Theres not much involved with this DIY, i had someone PM me about it so i thought i would just throw it up here for you guys.

I originally made this for my S2, and i wasnt sure if the sizing was different for the towhook compared to the S1 and i didnt want to waste money on a relocation kit that didnt work. so i made my own.

This DIY works for both S1 and S2

If you would rather buy one of those premade kits, i believe RHOplate makes one and also i heard someone say theres a mazda3 relocation that is also M20 size and fits.

You will need : 1 M20 bolt: McMaster-Carr
I think i used the shortest one, but to be safe you can order the next size up.

: 1 box of m20 washers: McMaster-Carr

but thinking back to it, lock washers might be better: McMaster-Carr

1 piece of aluminum, i dont remember the exact size, i got mine at home depot and it was around 9 dollars. 1.5x36in?

i decided i wanted some cap screws because they were unique looking to keep the plate into the aluminum. If you have a red/black blue/black theme going on or just like blue or red then you are in luck!

i BELIEVE i used 1 1/2 length, i originally bought screws that were too short... twice.. i eventually got them at home depot.

here they are in blue.
McMaster-Carr

and in red:
McMaster-Carr

it seems as though they only offer 1 1/2 in that one size at the bottom... worst case scenario is you bore out the license plate a little.

here are all of them, choose from the left the color you want. Some are different than the blue and red one so watch which one you pick.

McMaster-Carr

and obviously some nuts, you can get these at home depot, i used nylock locking nuts.
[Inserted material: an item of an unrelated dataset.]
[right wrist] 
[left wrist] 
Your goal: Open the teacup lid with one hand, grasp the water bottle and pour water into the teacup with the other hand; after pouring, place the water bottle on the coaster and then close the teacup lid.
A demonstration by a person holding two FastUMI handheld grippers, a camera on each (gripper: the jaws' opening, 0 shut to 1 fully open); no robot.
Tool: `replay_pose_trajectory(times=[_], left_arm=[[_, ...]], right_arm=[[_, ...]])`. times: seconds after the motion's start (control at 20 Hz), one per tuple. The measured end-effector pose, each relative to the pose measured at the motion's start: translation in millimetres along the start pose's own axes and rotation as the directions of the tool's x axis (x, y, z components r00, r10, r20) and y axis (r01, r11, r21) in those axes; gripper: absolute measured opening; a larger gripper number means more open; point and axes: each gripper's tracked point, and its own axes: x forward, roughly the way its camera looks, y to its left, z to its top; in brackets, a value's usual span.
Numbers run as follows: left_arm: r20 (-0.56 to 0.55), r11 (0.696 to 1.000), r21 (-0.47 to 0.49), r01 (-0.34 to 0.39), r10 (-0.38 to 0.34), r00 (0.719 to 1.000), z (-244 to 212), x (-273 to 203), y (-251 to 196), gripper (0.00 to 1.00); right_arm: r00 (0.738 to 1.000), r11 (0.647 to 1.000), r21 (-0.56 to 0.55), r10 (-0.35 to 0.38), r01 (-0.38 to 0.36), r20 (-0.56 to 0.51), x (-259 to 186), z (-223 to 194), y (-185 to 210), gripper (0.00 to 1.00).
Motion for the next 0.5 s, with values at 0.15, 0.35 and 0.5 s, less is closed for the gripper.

now that you have all of the materials, put in the M20 bolt into the tow hook. Then screw in 2 M20 nuts onto the bolt and tighten them into each other. Then measure out where you want the license plate to go.. more left or more right.

Then drill away a hole for the M20 bolt and the 2 holes for the capscrews that go into the license plate.

put the washer / locking washer before the aluminum plate...

then put the aluminum plate...

then put another locking washer and then the M20 nut

then put cap screws into the aluminum and your done!!

finished result:


For those of you wondering, it only obstructs 5% lighting from my fog light. It isnt even noticeable when driving since the main lights overpower that area anyway.

https://lh4.googleusercontent.com/-e...0/IMAG1056.jpg

https://lh3.googleusercontent.com/-u...0/IMAG1062.jpg


Try to get everything you need at MCMASTER!! it is cheaper than going to home depot / lowes.. besides lowes and home depot dont even carry up to M20 size, i think they stop at M14 size. Also if you live in south jersey you can go to their warehouse and skip on the shipping fee which is super cheap.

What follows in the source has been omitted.